Pokémon Go publisher Niantic has aroused fans’ suspicions after a promotional image showed some telltale signs of potentially being AI artwork, rather than something made by an actual human artist.
The image in question appears in promotional material for Adventures Abound, the next season of the mobile collectathon game, set to run from September 1 to December 1. If you open up the official Pokémon Go website’s page, you’ll see a colorful image of what looks like a city. But further inspection reveals some strange artistic decisions that has fans suspecting it might be AI, such as blurred lineart and the fact that the environment itself lacks any sort of cohesion, as if it was made without any sort of planning. The detail that most stuck out to me is that there’s a subway car that doesn’t really look like it has a tunnel to go through. Plus, there’s nothing about it that really signals it’s meant to be Pokémon art. The barren cityscape contains exactly none of your favorite critters.
After some fans pointed this out online, Kotaku reached out to Niantic for comment, and a studio representative sent a statement that stopped short of either outright denying the AI suspicions or crediting any specific artist for the work.
“Niantic uses a variety of tools and software to create visual assets,” the statement reads. “We don’t disclose specifics around our processes.”

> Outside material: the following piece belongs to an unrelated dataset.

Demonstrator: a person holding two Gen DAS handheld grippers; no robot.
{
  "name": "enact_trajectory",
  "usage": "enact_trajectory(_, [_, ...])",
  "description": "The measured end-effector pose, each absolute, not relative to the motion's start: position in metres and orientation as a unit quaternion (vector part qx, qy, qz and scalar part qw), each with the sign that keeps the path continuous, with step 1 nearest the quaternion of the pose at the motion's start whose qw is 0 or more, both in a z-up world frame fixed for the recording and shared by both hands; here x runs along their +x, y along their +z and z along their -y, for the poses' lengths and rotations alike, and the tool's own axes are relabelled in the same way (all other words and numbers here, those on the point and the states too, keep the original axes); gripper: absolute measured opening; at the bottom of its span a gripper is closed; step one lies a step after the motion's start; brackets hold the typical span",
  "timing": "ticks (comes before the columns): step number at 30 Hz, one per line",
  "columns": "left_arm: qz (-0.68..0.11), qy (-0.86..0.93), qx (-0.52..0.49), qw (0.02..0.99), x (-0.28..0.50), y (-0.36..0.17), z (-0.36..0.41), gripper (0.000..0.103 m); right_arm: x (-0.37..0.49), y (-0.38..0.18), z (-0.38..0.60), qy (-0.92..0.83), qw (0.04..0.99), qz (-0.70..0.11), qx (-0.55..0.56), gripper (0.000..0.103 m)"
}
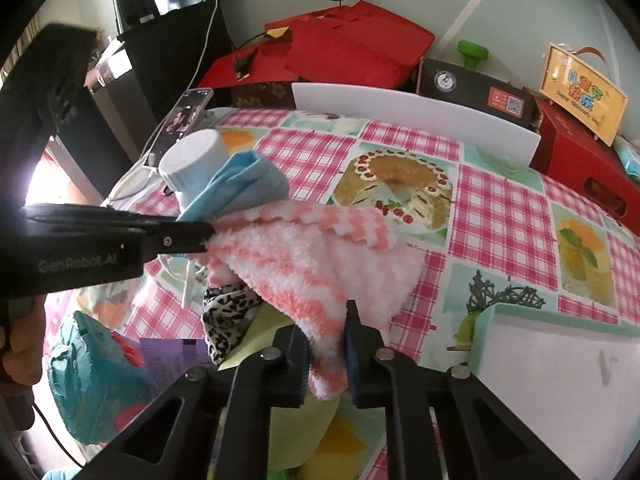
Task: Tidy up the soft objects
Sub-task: 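Carry the mask in the left tool while the right tool carries the towel over the white tray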
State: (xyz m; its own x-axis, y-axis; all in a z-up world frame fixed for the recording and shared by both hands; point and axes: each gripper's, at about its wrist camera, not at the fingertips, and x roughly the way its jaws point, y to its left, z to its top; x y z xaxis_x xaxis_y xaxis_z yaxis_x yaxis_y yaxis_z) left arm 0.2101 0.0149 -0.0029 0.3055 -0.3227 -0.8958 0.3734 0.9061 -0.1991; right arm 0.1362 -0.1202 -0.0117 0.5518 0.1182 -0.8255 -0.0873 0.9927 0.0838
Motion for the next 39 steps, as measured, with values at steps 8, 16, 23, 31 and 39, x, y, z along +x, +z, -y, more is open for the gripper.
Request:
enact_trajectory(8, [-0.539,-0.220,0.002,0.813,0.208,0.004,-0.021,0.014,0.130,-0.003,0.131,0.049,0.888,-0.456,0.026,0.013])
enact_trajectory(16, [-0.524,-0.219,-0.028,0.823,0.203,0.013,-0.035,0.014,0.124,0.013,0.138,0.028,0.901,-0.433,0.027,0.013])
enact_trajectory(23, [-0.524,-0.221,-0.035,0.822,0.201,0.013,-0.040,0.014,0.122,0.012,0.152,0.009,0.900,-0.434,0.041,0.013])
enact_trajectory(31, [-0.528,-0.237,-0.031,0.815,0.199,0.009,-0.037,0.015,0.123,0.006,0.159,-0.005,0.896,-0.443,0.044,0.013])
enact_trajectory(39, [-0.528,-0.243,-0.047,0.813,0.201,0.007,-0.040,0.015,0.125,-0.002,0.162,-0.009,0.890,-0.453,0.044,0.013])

If this piece is AI-generated that’s a huge bummer, considering the Pokémon franchise offers a rich well of talent to draw from if Niantic wants good assets for Go’s upcoming season. Pokémon Go itself has had some lovely art show up in both promotional assets and when you boot the app, so the possibility that Niantic and The Pokémon Company could be choosing AI over real artists is really sad to see.
Companies choosing to use AI tools instead of hiring real artists is an unfortunate trend these days, and Pokémon is hardly the first video game franchise to raise questions about its use of this technology. Most recently, an ad for Amazon’s upcoming Fallout TV show also appeared to be made by AI instead of a person. It seems feeding a prompt into a machine to mediocre result is cheaper than paying an artist for good work. Capitalism comes for us all.
Niantic laid off over 200 employees in June, which led to canceling its previously planned Marvel game called World of Heroes and shuttering its basketball game NBA All-World.